— Description of the task —
Find the line containing "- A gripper", then return it and every line after it through the end of the records, exactly. Leave out pictures.

— Data for this exercise —
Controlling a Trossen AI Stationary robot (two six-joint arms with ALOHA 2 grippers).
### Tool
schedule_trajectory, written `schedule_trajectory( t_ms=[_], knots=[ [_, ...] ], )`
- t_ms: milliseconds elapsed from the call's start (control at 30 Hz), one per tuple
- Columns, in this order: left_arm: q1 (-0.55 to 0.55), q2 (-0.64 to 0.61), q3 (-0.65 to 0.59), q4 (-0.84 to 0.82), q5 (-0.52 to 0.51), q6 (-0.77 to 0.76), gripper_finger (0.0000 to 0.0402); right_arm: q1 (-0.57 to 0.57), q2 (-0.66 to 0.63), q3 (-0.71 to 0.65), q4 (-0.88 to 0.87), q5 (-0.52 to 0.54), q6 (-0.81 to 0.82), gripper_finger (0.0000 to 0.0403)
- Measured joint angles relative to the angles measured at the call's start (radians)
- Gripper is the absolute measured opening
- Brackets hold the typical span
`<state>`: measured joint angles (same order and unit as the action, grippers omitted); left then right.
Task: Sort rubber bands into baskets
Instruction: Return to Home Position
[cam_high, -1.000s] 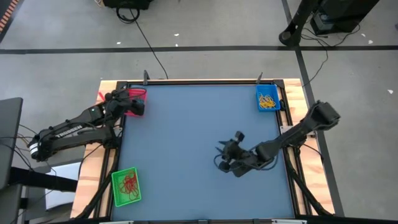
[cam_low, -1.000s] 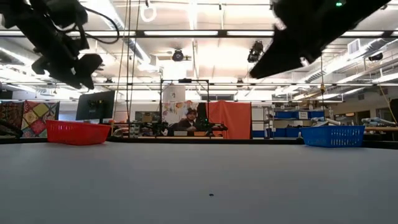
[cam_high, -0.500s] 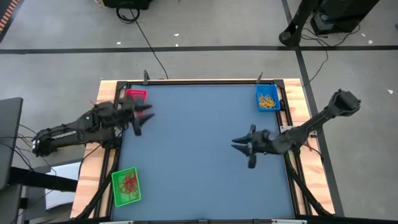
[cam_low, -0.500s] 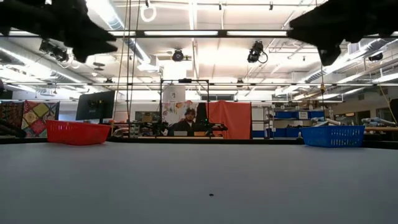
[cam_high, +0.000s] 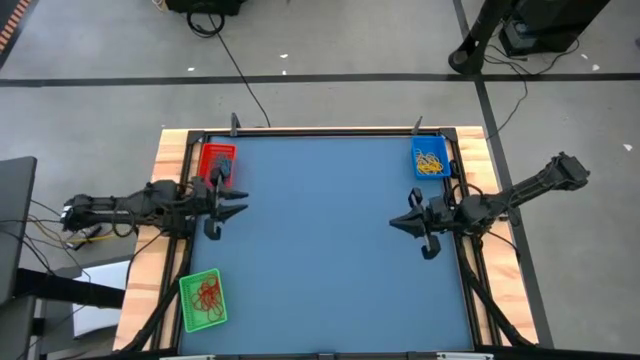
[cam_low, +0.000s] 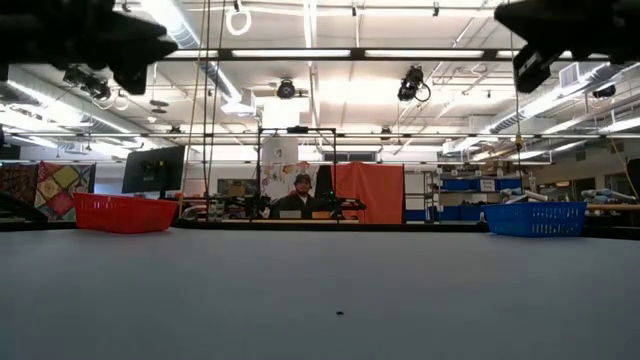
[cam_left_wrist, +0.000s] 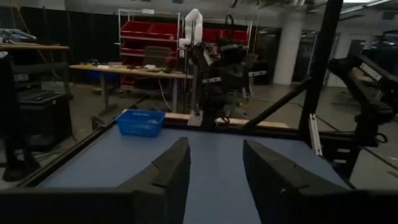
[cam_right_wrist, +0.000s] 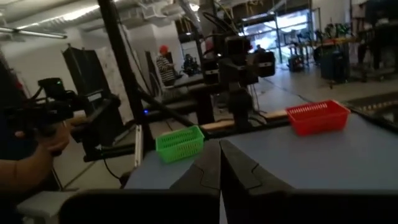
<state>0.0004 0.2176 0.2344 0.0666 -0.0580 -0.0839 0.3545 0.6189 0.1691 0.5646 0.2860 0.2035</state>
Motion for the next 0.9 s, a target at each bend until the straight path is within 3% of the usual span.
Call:
schedule_trajectory(
  t_ms=[200,300,533,700,900],
  knots=[
    [-0.046,-0.024,-0.155,0.146,-0.009,-0.005,0.0105,-0.037,0.002,-0.038,0.005,-0.028,0.034,0.0007],
    [-0.049,-0.024,-0.174,0.188,-0.009,-0.003,0.0085,-0.062,0.002,-0.038,0.019,-0.072,0.007,0.0007],
    [-0.049,-0.041,-0.176,0.166,0.019,0.004,0.0058,-0.127,0.002,-0.053,0.035,-0.160,-0.043,0.0006],
    [-0.049,-0.090,-0.215,0.158,0.025,0.001,0.0048,-0.211,0.002,-0.115,0.157,-0.289,-0.034,0.0006],
    [-0.054,-0.129,-0.225,0.107,0.023,-0.024,0.0046,-0.330,0.002,-0.132,0.170,-0.432,-0.020,0.0006]
  ],
)
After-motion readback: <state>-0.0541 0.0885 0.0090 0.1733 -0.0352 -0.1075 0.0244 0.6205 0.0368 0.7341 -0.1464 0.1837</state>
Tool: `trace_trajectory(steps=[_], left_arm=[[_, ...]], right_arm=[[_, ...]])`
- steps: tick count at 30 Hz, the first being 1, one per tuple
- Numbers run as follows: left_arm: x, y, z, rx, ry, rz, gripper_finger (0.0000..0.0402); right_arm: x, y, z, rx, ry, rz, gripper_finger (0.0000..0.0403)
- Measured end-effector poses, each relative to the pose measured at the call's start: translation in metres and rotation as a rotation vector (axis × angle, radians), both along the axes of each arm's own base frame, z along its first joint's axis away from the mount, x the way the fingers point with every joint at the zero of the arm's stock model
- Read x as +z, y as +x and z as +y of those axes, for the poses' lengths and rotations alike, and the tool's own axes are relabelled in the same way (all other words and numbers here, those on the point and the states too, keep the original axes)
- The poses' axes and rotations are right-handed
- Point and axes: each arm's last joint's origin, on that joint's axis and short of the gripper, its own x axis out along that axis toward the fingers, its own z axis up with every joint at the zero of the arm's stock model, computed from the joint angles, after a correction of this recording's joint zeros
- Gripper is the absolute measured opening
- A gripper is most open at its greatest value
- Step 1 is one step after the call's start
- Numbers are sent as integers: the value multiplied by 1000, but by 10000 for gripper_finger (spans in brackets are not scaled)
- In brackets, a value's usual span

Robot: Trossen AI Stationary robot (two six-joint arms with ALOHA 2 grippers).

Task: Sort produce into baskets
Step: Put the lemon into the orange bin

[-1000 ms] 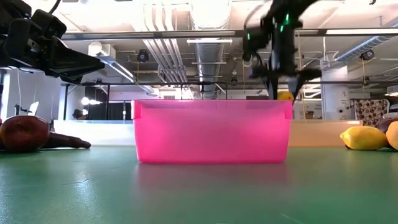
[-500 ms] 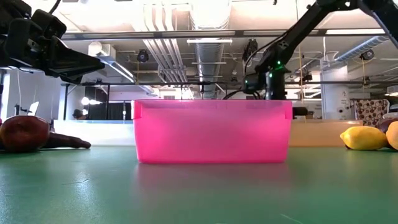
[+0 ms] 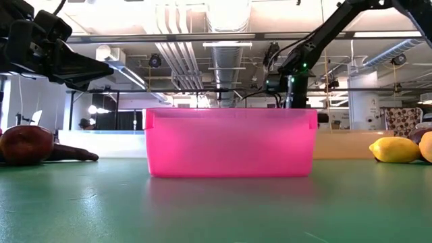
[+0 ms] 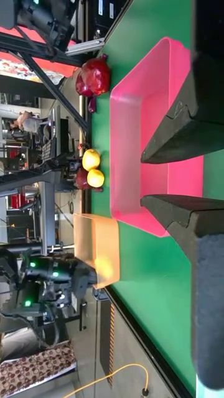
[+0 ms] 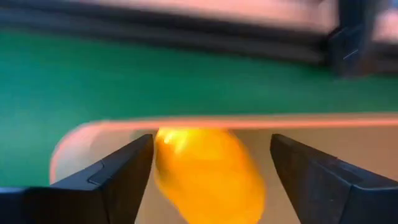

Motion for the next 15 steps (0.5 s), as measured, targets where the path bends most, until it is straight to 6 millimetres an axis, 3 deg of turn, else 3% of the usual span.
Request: trace_trajectory(steps=[9, 12, 15], left_arm=[[0, 0, 0, 0, 0, 0, 75], [0, 0, 0, 0, 0, 0, 75], [0, 0, 0, 0, 0, 0, 75]], right_arm=[[29, -8, 3, -103, -106, -41, 325], [50, -8, 22, -91, -101, -48, 325], [71, -10, 57, 13, -39, -9, 324]])
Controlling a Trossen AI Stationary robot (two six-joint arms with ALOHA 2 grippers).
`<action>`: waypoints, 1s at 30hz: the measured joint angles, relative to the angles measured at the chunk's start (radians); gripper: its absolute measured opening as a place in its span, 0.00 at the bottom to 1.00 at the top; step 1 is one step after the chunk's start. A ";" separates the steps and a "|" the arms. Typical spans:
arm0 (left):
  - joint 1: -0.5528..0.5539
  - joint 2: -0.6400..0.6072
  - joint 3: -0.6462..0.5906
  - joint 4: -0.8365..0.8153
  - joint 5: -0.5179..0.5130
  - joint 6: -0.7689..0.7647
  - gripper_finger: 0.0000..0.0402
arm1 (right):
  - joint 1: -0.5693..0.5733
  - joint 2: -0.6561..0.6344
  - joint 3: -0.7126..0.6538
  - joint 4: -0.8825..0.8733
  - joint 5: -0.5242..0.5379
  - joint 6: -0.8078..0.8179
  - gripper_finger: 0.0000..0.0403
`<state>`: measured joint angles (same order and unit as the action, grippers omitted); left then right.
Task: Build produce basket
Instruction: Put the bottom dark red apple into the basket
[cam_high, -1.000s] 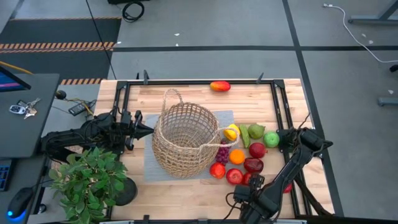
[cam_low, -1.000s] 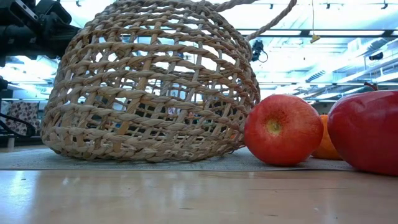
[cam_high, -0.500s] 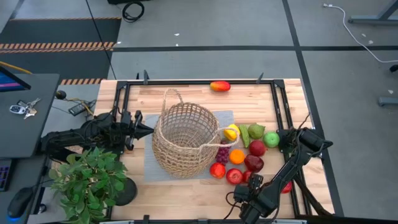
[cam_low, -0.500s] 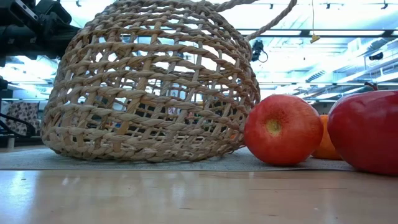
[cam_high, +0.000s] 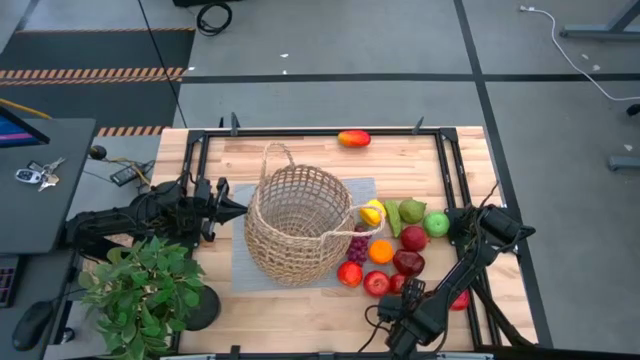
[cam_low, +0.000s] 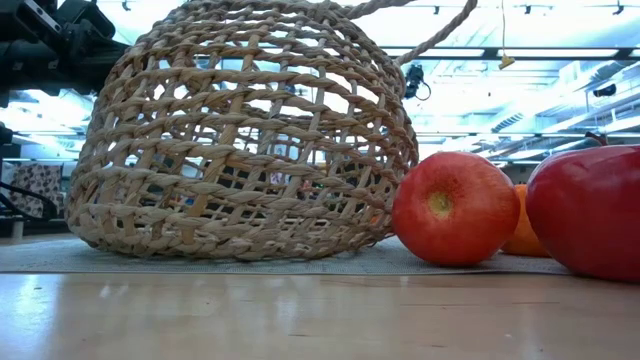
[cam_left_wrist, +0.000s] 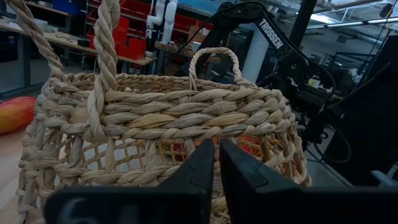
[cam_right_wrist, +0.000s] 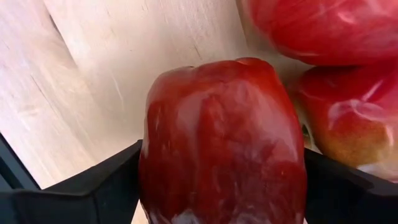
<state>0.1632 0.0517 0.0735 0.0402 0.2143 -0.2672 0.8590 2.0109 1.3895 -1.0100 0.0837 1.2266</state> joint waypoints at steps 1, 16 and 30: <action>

— Solution to the problem —
- A gripper is most open at its greatest value
- Step 1 is one step after the call's start
- Numbers are sent as integers: the value multiplied by 1000, but by 10000 for gripper_finger (spans in brackets are not scaled)
- In brackets, a value's usual span

Robot: Trossen AI Stationary robot (two six-joint arms with ALOHA 2 grippers).

Task: Sort produce into baskets
Step: Put the lemon into the orange bin

[-1000 ms] 
[-500 ms] 
[+0 ms] 
[+0 ms] 
[+0 ms] 

Motion for the next 15 steps (0.5 s), as measured, targets where the path bends most, until it is straight to 6 millimetres an axis, 3 deg of turn, else 3% of the usual span.
Request: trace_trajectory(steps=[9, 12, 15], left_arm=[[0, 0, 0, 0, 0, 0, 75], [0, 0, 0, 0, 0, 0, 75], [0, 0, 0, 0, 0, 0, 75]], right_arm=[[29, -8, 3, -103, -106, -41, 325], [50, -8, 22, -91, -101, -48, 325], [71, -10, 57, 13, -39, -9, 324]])
Controlling a Trossen AI Stationary robot (two six-joint arms with ALOHA 2 grippers).
`<action>`: waypoints, 1s at 30hz: the measured joint angles, relative to the angles measured at the chunk's start (radians); gripper: its absolute measured opening as a place in its span, 0.00 at the bottom to 1.00 at the top; step 1 is one step after the chunk's start. A ";" separates the steps and a "|" the arms. Typical spans:
arm0 (left):
  - joint 1: -0.5528..0.5539
  - joint 2: -0.6400..0.6072
  - joint 3: -0.6462..0.5906
  - joint 4: -0.8365..0.8153
  - joint 5: -0.5179..0.5130
  - joint 6: -0.7689..0.7647
  - gripper_finger: 0.0000..0.0402
arm1 (right):
  - joint 1: -0.5693..0.5733
  - joint 2: -0.6561..0.6344
  - joint 3: -0.7126..0.6538
  - joint 4: -0.8825..0.8733
  - joint 5: -0.5242..0.5379
  - joint 6: -0.8078..0.8179
  - gripper_finger: 0.0000..0.0403
`<state>`: measured joint angles (same order and unit as the action, grippers omitted); left then right.
Task: Build produce basket
Instruction: Put the bottom dark red apple into the basket
[cam_high, -1.000s] 
[cam_low, -1.000s] 
[cam_high, -0.500s] 
[cam_low, -0.500s] 
[cam_high, +0.000s] 
[cam_low, +0.000s] 
[cam_left_wrist, +0.000s] 
[cam_right_wrist, +0.000s] 
<state>0.1632 0.0517 0.0735 0.0402 0.2143 -0.2672 0.8590 2.0109 1.3895 -1.0100 0.0837 1.2266</state> joint waypoints at steps 1, 16 and 30: <action>

The exercise requires no further output.